Reading should take place in two parts:

Prior to class, the goal should be to familiarize yourself and bring questions to class. The readings from TFDV are conceptual and should facilitate readings from EGDA for code implementation.
After class, the goal of reading should be to understand and implement code functions as well as support your understanding and help your troubleshooting of problems.

Before Class: First, read to familiarize yourself with the concepts rather than master them. Understand why one would want to visualize data in a particular way and also understand some of the functionality of {ggplot2}. I will assume that you attend class with some level of basic understanding of concepts.

Class: In class, some functions and concepts will be introduced and we will practice implementing {ggplot2} code. On occasion, there will be an assessment involving code identification, correction, explanation, etc. of concepts addressed in previous modules and perhaps some conceptual elements from this week’s readings.

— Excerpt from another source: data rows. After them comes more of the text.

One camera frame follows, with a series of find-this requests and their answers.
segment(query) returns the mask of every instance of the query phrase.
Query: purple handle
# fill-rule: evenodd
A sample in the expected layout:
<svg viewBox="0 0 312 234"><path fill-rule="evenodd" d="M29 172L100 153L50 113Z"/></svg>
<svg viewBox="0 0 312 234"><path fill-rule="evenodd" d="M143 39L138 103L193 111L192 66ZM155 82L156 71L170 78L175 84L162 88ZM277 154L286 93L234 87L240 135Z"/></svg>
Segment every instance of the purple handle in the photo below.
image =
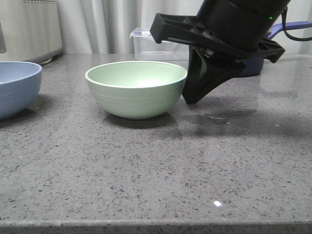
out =
<svg viewBox="0 0 312 234"><path fill-rule="evenodd" d="M286 23L286 30L302 29L312 27L312 21L299 21ZM275 24L271 27L271 34L268 36L272 39L279 32L283 31L283 25L281 23Z"/></svg>

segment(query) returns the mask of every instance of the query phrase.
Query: bowl rim
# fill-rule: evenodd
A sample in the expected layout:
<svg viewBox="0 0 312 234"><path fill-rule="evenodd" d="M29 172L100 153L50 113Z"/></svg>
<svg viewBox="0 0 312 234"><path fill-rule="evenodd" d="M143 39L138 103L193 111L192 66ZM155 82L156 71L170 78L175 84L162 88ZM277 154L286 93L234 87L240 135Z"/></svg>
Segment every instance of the bowl rim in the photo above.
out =
<svg viewBox="0 0 312 234"><path fill-rule="evenodd" d="M185 71L185 75L178 79L178 80L175 80L173 82L170 82L170 83L166 83L166 84L162 84L162 85L155 85L155 86L147 86L147 87L128 87L128 86L120 86L120 85L111 85L111 84L103 84L103 83L100 83L100 82L97 82L97 81L94 81L92 79L90 79L88 77L88 74L90 71L98 68L98 67L102 67L102 66L107 66L107 65L111 65L111 64L116 64L116 63L129 63L129 62L138 62L138 63L162 63L162 64L168 64L170 66L175 66L175 67L179 67L179 68L182 68L184 71ZM104 87L111 87L111 88L122 88L122 89L148 89L148 88L156 88L156 87L162 87L162 86L166 86L166 85L171 85L171 84L175 84L175 83L179 83L181 82L182 80L184 80L187 76L187 70L182 67L182 66L179 66L179 65L176 65L174 63L169 63L169 62L162 62L162 61L147 61L147 60L140 60L140 61L137 61L137 60L130 60L130 61L119 61L119 62L110 62L110 63L105 63L105 64L102 64L102 65L99 65L99 66L96 66L96 67L93 67L91 69L89 69L86 73L85 73L85 78L93 83L93 84L97 84L97 85L100 85L100 86L104 86Z"/></svg>
<svg viewBox="0 0 312 234"><path fill-rule="evenodd" d="M9 84L9 83L13 83L13 82L16 82L16 81L19 81L19 80L22 80L22 79L27 79L27 78L30 78L34 75L37 75L39 74L41 71L42 71L42 67L37 64L37 63L34 63L34 62L25 62L25 61L0 61L0 64L1 63L28 63L28 64L31 64L31 65L35 65L38 67L38 70L35 71L34 73L30 74L30 75L27 75L27 76L24 76L24 77L20 77L20 78L17 78L17 79L14 79L14 80L9 80L9 81L5 81L5 82L0 82L0 85L3 85L3 84Z"/></svg>

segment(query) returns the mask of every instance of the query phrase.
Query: countertop
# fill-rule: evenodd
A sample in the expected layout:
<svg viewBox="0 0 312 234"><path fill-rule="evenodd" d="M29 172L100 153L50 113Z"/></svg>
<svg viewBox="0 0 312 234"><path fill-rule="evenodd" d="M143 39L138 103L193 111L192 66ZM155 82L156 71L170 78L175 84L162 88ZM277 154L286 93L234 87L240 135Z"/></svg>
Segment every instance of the countertop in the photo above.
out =
<svg viewBox="0 0 312 234"><path fill-rule="evenodd" d="M147 120L89 91L88 69L123 60L59 56L0 121L0 233L312 233L311 56Z"/></svg>

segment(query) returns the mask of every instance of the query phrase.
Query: light green bowl
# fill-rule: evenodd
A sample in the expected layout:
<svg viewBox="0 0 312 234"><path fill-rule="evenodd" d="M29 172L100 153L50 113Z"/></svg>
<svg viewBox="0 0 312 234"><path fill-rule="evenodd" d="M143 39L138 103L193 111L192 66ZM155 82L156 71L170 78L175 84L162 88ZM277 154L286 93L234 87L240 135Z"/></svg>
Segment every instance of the light green bowl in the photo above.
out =
<svg viewBox="0 0 312 234"><path fill-rule="evenodd" d="M107 112L130 119L165 113L179 100L187 71L156 61L107 63L86 72L94 98Z"/></svg>

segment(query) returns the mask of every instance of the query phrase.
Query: blue bowl
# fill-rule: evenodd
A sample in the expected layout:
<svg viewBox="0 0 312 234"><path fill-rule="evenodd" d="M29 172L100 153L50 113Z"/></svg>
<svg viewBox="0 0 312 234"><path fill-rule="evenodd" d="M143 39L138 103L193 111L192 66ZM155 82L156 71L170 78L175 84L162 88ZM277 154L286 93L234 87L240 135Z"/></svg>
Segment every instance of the blue bowl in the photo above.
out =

After Class: After having some hands-on experience with coding in class, homework assignments will involve writing your own code to address some problem. These problems will be more complex, will involving problem solving, and may be open ended. This is where the second pass at reading with come in for you to reference when writing your code. The module content presented below is designed to offer you some assistance working through various coding problems but may not always suffice as a replacement for the readings from Wickham, Navarro, & Pedersen (under revision). ggplot2: Elegant Graphics for Data Analysis (3e).

External Functions

Provided in class:

view_html(): for viewing data frames in html format, from /r/my_functions.R

You can use this in your own work space but I am having a challenge rendering this of the website, so I’ll default to print() on occasion.

source(here::here("r", "my_functions.R"))

Libraries

{dplyr} 1.1.2: for selecting, filtering, and mutating
{forcats} 1.0.0: for creating and ordering factors
{magrittr} 2.0.3: for code clarity and piping data frame objects
{ggplot2} 3.4.3: for plotting

Loading Libraries

library(dplyr)


Attaching package: 'dplyr'

The following objects are masked from 'package:stats':

    filter, lag

The following objects are masked from 'package:base':

    intersect, setdiff, setequal, union

library(magrittr)
library(ggplot2)
library(forcats)

Small Multiples, Faceting, and Multiple Panels

We will create a base plot for passing to facet layers.

(base_plot <- DATA |>
  ggplot(mapping = aes(x = Rank, 
                       y = Score,
                       col = Team
                       )) +
  geom_point(position = position_jitter()) +
  geom_smooth(mapping = aes(col = Team),
              method = "lm", 
              fullrange = T
              ) +
  theme(legend.position = "none")
)

`geom_smooth()` using formula = 'y ~ x'

Warning: Removed 110 rows containing non-finite values (`stat_smooth()`).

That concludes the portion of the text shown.